Dr. Maxim Gurevich during a post-treatment check-up at the Hillel Yaffe clinic, after treatment with the innovative bandaging |
The Orthopedics Division at Hillel Yaffe Medical Center is one of the first hospitals in Israel to begin treating chronic wounds with biological treatment based on the patient’s own blood. This Israeli development offers an effective and fast solution in cases of severe chronic wounds, and can even save the legs of diabetic patients from being amputated. Up until now, the most common treatment of chronic wounds was with negative-pressure wound therapy, advanced healing bandages, etc. The new treatment is based on the patient’s own blood, which is processed with a special substance to create a healing blood plasma clot. The blood clot is prepared by taking a sample of the patient’s blood at their bedside and the prepared platelet-rich plasma clot is placed with the bandage on the wound.

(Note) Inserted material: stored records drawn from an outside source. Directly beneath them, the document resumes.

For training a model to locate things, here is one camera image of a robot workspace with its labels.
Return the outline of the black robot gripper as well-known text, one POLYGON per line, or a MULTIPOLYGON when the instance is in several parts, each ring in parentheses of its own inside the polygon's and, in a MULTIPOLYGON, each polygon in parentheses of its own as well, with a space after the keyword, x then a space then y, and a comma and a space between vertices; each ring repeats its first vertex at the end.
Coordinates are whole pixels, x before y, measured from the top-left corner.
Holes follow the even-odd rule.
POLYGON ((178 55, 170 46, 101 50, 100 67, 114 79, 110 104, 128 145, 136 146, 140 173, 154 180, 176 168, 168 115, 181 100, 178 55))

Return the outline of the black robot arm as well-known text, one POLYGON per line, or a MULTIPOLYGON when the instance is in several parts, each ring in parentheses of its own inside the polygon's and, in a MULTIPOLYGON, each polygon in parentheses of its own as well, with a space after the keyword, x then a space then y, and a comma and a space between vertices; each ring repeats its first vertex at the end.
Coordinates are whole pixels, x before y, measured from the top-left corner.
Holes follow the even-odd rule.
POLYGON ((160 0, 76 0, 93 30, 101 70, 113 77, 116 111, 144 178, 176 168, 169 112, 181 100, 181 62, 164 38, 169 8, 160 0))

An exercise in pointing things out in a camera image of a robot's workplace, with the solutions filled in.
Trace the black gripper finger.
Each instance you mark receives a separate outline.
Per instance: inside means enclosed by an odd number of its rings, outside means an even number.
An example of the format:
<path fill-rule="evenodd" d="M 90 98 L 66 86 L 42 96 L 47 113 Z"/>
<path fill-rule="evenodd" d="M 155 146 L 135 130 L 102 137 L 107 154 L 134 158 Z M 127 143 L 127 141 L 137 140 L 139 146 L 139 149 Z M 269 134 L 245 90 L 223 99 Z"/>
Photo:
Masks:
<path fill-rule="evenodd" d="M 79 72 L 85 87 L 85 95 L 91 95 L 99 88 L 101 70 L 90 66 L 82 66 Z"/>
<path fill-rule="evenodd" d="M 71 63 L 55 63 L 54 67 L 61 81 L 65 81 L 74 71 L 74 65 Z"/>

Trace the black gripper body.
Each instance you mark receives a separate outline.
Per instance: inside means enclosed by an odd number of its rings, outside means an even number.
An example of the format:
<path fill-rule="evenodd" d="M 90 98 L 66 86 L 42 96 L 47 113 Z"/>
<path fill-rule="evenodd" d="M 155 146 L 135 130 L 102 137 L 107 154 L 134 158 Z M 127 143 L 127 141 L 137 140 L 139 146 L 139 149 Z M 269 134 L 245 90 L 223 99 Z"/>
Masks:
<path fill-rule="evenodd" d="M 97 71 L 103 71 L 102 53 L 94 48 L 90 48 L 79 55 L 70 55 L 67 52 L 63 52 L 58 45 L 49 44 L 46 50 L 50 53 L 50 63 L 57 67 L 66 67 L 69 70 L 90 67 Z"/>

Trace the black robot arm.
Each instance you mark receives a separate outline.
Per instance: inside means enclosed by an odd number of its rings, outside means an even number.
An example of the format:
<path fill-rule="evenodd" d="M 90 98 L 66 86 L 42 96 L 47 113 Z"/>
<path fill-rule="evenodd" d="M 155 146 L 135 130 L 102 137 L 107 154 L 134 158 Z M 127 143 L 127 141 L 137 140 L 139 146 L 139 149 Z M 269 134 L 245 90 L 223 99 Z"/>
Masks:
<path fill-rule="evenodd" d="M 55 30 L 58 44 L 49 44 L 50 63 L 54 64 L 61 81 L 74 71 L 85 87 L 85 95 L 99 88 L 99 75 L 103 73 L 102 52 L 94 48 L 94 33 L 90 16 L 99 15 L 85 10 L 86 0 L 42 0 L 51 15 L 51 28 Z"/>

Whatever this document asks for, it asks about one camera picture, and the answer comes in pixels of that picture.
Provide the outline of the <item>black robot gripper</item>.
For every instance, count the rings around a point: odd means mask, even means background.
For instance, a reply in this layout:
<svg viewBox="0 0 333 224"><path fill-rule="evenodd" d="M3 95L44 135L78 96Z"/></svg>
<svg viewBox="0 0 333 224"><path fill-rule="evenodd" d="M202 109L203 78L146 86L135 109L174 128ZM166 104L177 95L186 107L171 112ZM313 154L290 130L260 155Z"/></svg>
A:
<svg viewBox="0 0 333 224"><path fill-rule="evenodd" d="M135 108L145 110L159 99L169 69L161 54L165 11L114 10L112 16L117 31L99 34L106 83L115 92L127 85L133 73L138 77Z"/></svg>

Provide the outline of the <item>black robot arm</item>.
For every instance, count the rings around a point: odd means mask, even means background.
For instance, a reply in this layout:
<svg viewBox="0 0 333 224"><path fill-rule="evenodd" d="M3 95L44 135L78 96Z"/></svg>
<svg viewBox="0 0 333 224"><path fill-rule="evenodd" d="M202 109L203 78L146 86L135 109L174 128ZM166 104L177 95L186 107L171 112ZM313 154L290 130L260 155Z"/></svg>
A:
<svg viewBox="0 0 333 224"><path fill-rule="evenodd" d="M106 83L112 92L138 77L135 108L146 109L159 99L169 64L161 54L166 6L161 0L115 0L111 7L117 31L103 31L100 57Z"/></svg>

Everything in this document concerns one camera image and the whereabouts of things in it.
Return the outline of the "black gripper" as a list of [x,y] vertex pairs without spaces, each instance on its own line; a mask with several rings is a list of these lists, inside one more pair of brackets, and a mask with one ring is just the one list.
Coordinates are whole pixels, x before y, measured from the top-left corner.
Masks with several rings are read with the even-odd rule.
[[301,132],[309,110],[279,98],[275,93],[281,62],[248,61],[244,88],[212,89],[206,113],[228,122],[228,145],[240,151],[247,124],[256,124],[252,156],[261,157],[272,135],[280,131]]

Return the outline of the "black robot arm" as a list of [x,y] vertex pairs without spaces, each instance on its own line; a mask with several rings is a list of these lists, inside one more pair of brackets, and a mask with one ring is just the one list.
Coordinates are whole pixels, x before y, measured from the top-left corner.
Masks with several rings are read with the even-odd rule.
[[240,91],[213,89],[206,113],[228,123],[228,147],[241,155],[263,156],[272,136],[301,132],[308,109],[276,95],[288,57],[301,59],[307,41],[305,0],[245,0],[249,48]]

This method has several advantages: short and fast treatment, the prevention of limb amputation and surgical treatments, treatment based on the patient’s own blood, a reduction in pain and does not require expensive equipment for operation and implementation.
Director of the Diabetic Foot Unit at Hillel Yaffe Medical Center, Dr. Maxim Gurevich, explains: “The steady increase in the incidence of diabetes raises the number of patients suffering during their lifetimes from diabetic foot, the primary reason for leg amputation in the Western world. The new product has special qualities to heal severe chronic wounds and is based on the patient’s own blood – increasing the chance for the wound to scab to the point of healing completely. This new development serves as an effective, fast, and high quality solution for severe cases of chronic wounds, pressure ulcers, etc. We have already treated several complex cases of patients with traumatic wounds, open wounds which didn’t heal as they should after surgery, as well as patients facing amputation, who were set to lose their feet, and the results were amazing.”

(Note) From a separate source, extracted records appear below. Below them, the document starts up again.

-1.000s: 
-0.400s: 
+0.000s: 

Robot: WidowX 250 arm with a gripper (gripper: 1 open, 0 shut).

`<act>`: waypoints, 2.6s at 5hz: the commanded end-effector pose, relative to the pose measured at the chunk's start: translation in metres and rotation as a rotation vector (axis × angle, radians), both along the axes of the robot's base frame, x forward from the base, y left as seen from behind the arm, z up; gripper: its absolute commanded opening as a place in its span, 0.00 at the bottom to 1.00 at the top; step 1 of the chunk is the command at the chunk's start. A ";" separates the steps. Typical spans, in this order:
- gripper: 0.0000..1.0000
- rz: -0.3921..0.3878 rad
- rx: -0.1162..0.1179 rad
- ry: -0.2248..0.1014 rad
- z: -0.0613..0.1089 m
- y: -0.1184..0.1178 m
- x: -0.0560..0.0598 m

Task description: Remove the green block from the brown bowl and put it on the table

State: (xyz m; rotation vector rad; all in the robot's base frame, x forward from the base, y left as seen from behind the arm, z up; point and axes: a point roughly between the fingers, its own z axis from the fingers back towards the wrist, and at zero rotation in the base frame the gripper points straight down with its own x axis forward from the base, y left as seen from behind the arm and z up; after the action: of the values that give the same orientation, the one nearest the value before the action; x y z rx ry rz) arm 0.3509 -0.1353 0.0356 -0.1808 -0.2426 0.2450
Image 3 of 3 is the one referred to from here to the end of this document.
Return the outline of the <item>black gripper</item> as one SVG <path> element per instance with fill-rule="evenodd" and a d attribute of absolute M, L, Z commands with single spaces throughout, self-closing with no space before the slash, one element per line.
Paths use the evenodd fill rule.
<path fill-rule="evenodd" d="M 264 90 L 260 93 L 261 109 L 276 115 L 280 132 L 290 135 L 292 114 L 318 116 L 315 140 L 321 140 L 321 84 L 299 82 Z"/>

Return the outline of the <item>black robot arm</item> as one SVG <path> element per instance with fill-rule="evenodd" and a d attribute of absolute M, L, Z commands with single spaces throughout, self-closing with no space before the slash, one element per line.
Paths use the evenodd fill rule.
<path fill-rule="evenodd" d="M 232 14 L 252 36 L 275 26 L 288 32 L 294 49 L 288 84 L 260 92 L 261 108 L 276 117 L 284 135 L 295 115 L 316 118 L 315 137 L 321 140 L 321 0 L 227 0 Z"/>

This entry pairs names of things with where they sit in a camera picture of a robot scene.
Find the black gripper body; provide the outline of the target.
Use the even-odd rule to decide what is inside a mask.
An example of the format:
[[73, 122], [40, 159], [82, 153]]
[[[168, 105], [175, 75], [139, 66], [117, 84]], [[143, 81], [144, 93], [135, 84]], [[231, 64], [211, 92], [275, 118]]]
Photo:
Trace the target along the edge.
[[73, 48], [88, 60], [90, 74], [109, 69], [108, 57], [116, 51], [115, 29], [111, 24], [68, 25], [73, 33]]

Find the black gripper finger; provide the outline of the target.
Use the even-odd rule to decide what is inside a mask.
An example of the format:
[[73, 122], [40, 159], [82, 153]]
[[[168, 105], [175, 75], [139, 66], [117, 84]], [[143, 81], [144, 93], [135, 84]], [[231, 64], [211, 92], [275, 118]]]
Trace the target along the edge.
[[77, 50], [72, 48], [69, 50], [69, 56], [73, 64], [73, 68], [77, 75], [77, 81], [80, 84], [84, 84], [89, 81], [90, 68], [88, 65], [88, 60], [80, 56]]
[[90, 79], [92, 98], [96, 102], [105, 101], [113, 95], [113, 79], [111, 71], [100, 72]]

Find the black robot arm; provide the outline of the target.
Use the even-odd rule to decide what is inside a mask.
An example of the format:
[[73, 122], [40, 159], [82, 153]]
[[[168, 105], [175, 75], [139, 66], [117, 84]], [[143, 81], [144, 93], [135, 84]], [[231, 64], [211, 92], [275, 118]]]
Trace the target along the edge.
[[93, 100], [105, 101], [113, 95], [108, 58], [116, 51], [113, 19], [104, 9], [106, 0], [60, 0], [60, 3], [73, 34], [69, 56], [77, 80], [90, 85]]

Dr. Yaron Berkowitz, Director of the Orthopedics B Department, adds: “In the Orthopedics Division we specialize in regenerative medicine – treatment based on tissues from the patient, to heal or exchange tissues or organs with poor functioning or that do not function at all, as a result of damage or a congenital disorder, to allow the damaged tissues to renew themselves. This treatment joins a long line of additional regenerative treatments which we perform in the Orthopedics Division, including damage to cartilage and overuse. These biological treatments are the future of medicine and we are delighted to be the pioneers in the field.